Mamá hubiera deseado contestarle que de noche, pero temió que sonara a burla. Desde la partida de Dolores, no había podido tomarse ni un domingo libre. Se limitó a sonreír como hacía siempre que no tenía respuesta.
– El jueves, ¿le parece bien?
Mamá mantuvo la sonrisa y arqueó levemente las cejas en una pregunta.
– Si le queda bien para tomarse el jueves, digo.
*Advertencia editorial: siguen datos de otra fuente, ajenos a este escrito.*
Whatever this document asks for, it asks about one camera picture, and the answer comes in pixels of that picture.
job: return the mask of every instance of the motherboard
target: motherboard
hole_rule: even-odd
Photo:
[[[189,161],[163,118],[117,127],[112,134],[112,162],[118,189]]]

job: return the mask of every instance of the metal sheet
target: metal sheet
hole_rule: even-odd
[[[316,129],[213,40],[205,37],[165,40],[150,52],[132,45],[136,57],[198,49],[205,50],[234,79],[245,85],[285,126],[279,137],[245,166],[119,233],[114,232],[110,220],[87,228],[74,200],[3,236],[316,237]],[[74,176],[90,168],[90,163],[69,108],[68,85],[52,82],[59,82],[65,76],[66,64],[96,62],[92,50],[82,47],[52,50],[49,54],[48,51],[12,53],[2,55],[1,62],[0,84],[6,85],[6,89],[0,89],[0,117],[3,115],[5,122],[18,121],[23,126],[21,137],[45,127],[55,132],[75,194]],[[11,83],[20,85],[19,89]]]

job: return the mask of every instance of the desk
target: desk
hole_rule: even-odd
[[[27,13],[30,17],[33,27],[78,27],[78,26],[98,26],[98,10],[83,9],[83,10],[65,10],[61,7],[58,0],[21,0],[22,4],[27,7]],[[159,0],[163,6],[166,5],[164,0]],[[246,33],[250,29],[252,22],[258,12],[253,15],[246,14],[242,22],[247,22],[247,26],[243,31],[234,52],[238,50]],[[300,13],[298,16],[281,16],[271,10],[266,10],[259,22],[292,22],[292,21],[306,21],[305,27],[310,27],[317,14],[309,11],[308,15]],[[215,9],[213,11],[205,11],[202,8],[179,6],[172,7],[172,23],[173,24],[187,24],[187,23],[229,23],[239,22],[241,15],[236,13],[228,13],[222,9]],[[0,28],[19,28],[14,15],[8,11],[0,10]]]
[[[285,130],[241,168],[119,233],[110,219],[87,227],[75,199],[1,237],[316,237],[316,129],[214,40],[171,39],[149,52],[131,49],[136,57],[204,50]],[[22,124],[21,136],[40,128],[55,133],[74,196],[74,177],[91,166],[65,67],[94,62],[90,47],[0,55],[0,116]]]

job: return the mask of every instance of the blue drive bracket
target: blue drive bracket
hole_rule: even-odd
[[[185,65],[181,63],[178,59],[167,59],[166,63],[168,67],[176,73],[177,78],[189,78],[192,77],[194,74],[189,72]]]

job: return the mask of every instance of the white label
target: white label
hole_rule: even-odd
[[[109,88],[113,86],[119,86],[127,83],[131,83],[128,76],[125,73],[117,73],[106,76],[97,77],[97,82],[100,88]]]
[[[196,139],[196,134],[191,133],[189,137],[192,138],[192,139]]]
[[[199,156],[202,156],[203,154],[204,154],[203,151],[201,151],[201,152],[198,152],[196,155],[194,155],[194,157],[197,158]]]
– Sí, señora, pero las gemelas…
– No se preocupe por las gemelas, a ésas me las encargó muy bien el padre. Quedamos en el jueves, entonces -tomó nota en una pequeña libreta-. Y agregó:
– Vamos a hacer algunos cambios…
Mamá sintió ese temblor que precede a los terremotos subiéndole desde la planta de los pies. Se mantuvo todo lo firme que pudo mientras doña Etelvina, ajena a la angustia de la otra, se daba todo el tiempo del mundo para anotar, borrar y volver anotar. Por fin, levantó la cabeza.
– El sábado…
– ¿Señora?
– ¿Qué hacen las gemelas el sábado?
– Están poco en la casa, señora, sobre todo Viola. Maciel pasa mucho tiempo en su cuarto, pero Viola sale casi siempre y vuelve tarde o… -bajó la cabeza.
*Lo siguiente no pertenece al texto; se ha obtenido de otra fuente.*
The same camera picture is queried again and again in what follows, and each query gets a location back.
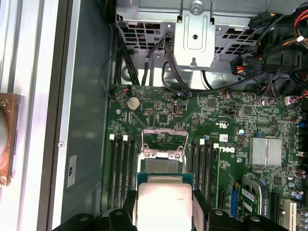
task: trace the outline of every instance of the pcie slot
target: pcie slot
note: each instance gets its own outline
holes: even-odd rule
[[[296,231],[296,202],[285,199],[283,205],[283,227],[289,231]]]
[[[210,195],[210,188],[211,188],[211,171],[212,171],[212,151],[213,149],[210,147],[210,145],[205,144],[204,145],[204,157],[205,157],[205,169],[204,169],[204,179],[203,179],[203,185],[205,186],[205,199],[209,199]]]
[[[218,206],[219,209],[225,209],[226,205],[226,190],[219,189],[218,190]]]
[[[278,193],[270,193],[270,219],[279,224],[280,220],[280,195]]]
[[[110,157],[110,170],[109,170],[109,189],[108,189],[108,209],[113,208],[113,196],[114,196],[114,176],[115,176],[115,158],[118,143],[120,142],[120,137],[115,136],[113,140],[110,140],[111,146],[111,157]]]
[[[135,189],[134,175],[136,175],[137,155],[135,152],[135,137],[129,137],[129,154],[128,154],[128,188]]]
[[[121,164],[123,158],[123,140],[117,145],[117,151],[115,156],[115,195],[114,206],[119,207],[119,195],[120,195],[120,177],[121,177]]]
[[[236,207],[237,207],[237,191],[235,189],[232,189],[230,213],[231,216],[233,216],[234,218],[236,218]]]
[[[125,201],[126,193],[127,193],[127,171],[128,171],[128,136],[123,136],[123,164],[122,164],[122,181],[121,181],[121,195],[122,195],[122,203],[120,208],[123,206]]]

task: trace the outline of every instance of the chipset heatsink
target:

– O no vuelve -completó doña Etelvina impaciente ante la pacatería de mi madre que parecía despertar a la vida-. ¡Perfecto! Entonces el sábado, todos los sábados, me refiero, usted y su hija se van a mi casa después del té. Tengo una señora encantadora que está conmigo desde hace años, Berta se llama. Berta les indicará qué hacer.
A mí madre se le transparentó la sorpresa en el rostro.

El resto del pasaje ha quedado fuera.